** Opening Data to examine block **

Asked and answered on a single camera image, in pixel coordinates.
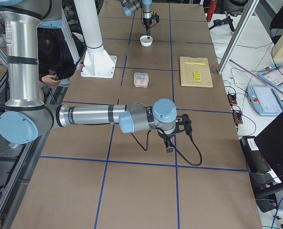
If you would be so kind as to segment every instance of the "digital device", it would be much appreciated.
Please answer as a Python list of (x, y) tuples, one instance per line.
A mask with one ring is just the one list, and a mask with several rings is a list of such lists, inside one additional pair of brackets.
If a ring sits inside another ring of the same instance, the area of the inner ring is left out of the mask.
[(258, 76), (264, 79), (271, 86), (280, 89), (283, 87), (283, 67), (281, 65), (275, 66), (275, 64), (269, 66), (269, 70), (262, 69)]
[(249, 100), (259, 115), (277, 116), (283, 112), (283, 104), (276, 92), (265, 85), (248, 85)]
[(283, 191), (283, 112), (261, 131), (254, 140), (271, 169), (281, 180), (280, 184), (265, 188), (260, 192), (269, 195)]

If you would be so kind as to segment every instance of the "person's hand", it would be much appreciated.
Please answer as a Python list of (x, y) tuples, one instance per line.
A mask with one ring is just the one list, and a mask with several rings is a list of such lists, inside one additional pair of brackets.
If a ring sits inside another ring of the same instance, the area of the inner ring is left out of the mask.
[(46, 84), (50, 84), (50, 85), (59, 85), (60, 80), (55, 80), (55, 76), (54, 75), (45, 75), (42, 77), (42, 81)]

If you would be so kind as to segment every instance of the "black monitor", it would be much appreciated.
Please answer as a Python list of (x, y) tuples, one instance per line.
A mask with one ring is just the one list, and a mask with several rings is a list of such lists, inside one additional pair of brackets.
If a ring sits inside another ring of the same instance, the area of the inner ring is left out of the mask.
[(255, 137), (255, 142), (271, 169), (281, 180), (280, 184), (254, 192), (256, 198), (262, 198), (283, 191), (283, 112)]

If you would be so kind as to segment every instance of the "white bowl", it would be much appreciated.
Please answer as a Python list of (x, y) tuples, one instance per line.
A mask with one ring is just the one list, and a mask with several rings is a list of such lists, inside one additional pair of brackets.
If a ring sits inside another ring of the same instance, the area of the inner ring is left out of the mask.
[(147, 35), (141, 36), (140, 37), (140, 42), (142, 46), (150, 46), (153, 42), (153, 38), (151, 36), (149, 36), (150, 39), (147, 38)]

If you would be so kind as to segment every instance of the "clear plastic container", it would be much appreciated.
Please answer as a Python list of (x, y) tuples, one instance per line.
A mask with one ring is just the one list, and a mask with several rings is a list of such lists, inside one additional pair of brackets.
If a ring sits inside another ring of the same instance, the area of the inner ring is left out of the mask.
[(146, 73), (135, 73), (134, 74), (134, 84), (135, 87), (147, 87), (149, 82), (149, 76)]

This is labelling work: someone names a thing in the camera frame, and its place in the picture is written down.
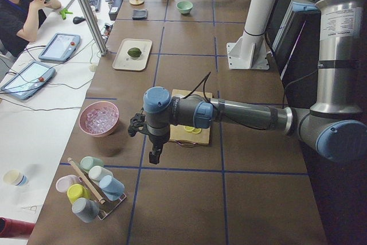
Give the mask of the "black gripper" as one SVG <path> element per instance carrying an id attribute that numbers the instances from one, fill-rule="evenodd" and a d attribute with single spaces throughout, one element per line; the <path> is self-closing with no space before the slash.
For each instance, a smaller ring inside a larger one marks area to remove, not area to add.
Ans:
<path id="1" fill-rule="evenodd" d="M 134 137 L 136 133 L 141 133 L 149 137 L 149 140 L 153 144 L 152 151 L 149 152 L 149 163 L 159 164 L 163 146 L 170 138 L 169 125 L 165 124 L 158 127 L 150 125 L 147 115 L 144 114 L 144 109 L 141 108 L 141 110 L 130 119 L 130 125 L 128 127 L 128 134 L 130 137 Z"/>

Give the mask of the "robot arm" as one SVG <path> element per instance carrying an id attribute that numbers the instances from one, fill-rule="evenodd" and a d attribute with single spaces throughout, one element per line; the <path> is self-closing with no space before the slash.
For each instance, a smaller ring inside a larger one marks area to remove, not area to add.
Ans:
<path id="1" fill-rule="evenodd" d="M 366 155 L 366 126 L 354 101 L 358 45 L 366 0 L 294 0 L 294 10 L 321 12 L 317 100 L 309 109 L 283 109 L 208 99 L 193 92 L 183 98 L 163 87 L 143 96 L 143 109 L 130 120 L 128 134 L 142 133 L 153 144 L 149 161 L 158 164 L 171 126 L 207 129 L 229 122 L 257 130 L 279 130 L 298 138 L 319 155 L 348 162 Z"/>

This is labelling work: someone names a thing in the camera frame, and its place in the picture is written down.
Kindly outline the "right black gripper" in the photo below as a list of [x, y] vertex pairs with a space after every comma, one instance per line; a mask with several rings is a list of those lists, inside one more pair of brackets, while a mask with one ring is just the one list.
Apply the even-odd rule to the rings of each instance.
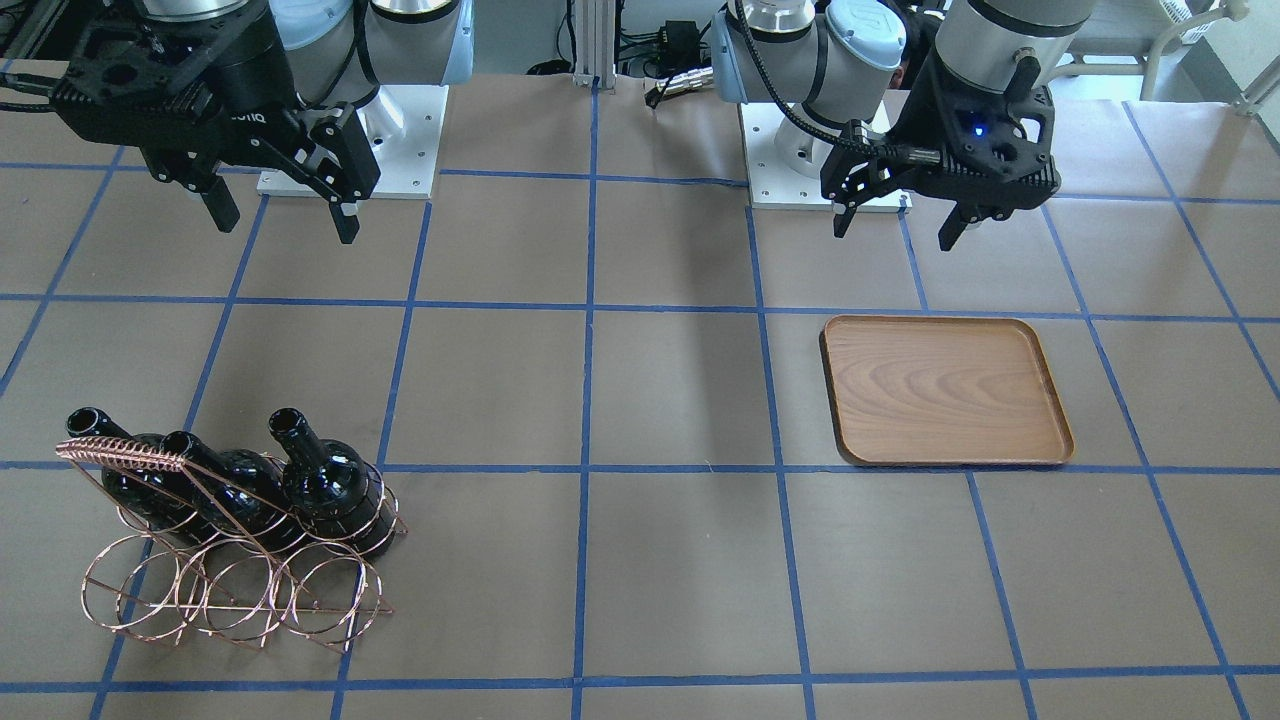
[[151, 177], [198, 196], [223, 233], [241, 211], [221, 164], [285, 158], [288, 177], [328, 202], [343, 245], [380, 179], [356, 106], [300, 111], [265, 1], [114, 3], [86, 26], [50, 102], [81, 138], [138, 149]]

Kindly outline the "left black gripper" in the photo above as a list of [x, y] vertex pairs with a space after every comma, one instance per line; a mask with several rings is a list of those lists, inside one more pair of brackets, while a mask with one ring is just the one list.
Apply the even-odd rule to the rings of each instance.
[[[820, 192], [835, 208], [833, 234], [845, 237], [858, 209], [896, 190], [946, 199], [955, 205], [938, 231], [951, 251], [970, 227], [1036, 209], [1059, 192], [1061, 176], [1051, 149], [1055, 109], [1039, 83], [1041, 64], [1029, 49], [1010, 55], [1012, 76], [1002, 88], [983, 88], [952, 72], [933, 49], [923, 61], [892, 143], [865, 120], [850, 120], [820, 168]], [[937, 164], [906, 164], [895, 145], [936, 151]]]

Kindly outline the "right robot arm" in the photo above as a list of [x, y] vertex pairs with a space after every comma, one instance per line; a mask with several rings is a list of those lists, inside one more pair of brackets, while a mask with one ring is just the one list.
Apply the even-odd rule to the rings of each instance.
[[470, 1], [105, 1], [36, 92], [81, 138], [140, 150], [221, 232], [241, 211], [219, 169], [252, 167], [319, 196], [352, 243], [404, 136], [372, 104], [466, 82], [472, 27]]

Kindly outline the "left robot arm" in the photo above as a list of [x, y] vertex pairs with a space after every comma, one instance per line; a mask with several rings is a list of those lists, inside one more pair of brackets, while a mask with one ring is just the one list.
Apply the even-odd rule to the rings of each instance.
[[908, 50], [882, 1], [728, 1], [710, 22], [710, 60], [727, 102], [772, 102], [823, 155], [820, 196], [845, 236], [858, 209], [899, 190], [954, 206], [938, 233], [1046, 204], [1061, 188], [1047, 74], [1091, 18], [1092, 1], [956, 1], [897, 120], [870, 129]]

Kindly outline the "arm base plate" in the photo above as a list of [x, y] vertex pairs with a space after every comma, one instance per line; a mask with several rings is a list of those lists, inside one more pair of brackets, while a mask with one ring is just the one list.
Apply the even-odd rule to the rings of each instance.
[[751, 208], [828, 211], [820, 168], [831, 146], [803, 132], [773, 104], [740, 104], [739, 118]]
[[449, 90], [434, 85], [383, 85], [358, 109], [380, 169], [372, 199], [431, 197]]

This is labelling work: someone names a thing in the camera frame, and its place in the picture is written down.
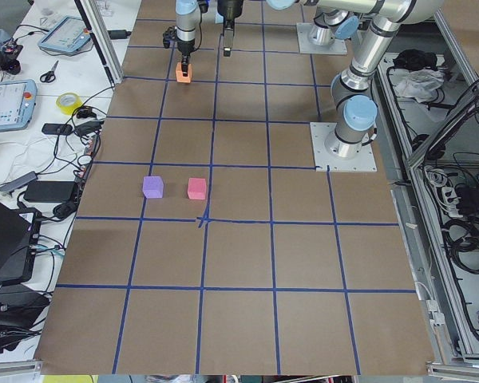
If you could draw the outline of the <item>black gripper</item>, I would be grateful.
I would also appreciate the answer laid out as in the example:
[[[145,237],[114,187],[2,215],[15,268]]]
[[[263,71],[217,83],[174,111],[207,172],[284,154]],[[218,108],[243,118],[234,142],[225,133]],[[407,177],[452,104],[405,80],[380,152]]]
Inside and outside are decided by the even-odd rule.
[[[182,58],[180,62],[181,72],[183,76],[188,76],[190,73],[190,55],[195,50],[195,40],[190,41],[177,40],[177,49],[179,50]]]
[[[235,36],[235,22],[243,12],[243,0],[218,0],[218,13],[224,18],[223,22],[223,55],[230,57]]]

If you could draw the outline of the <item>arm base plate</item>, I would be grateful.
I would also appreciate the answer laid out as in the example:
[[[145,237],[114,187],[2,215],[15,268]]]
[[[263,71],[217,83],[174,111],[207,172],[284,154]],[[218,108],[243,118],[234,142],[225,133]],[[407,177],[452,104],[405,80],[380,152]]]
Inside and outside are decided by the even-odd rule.
[[[317,172],[376,172],[377,166],[364,135],[357,144],[346,144],[335,135],[336,123],[311,122],[311,141]]]
[[[333,33],[314,23],[296,24],[299,52],[303,54],[347,55],[344,40],[336,39]]]

** Closing Data to examine block **

Show each line in the data where the string "draw" appears.

[Completed task]
If you could draw the outline of the <item>black gripper</item>, I would be grateful.
If you could draw the outline of the <item>arm base plate</item>, I would be grateful.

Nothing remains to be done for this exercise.